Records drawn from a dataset
==================================================
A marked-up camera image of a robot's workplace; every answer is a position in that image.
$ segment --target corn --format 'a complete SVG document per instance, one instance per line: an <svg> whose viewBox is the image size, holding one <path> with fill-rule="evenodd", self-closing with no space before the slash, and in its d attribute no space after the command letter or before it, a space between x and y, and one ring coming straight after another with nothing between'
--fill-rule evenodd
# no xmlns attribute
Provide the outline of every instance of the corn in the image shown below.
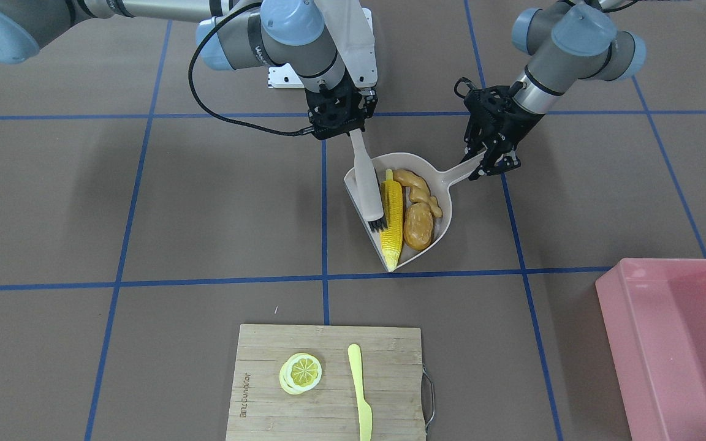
==================================================
Leaving out the pictures, repeat all of the entries exactly.

**Exercise response**
A marked-up camera image of a robot's workplace; every answer is a position in that image.
$ segment --target corn --format 'a complete SVG document per instance, one instance per line: an <svg> whose viewBox is the image size, holding one <path> with fill-rule="evenodd", self-closing with no space before the slash, and in its d attribute no space after the command letter or before it, a space between x and y, and one ring coming straight after another with nothing between'
--fill-rule evenodd
# no xmlns attribute
Provide the outline of every instance of the corn in the image shown below.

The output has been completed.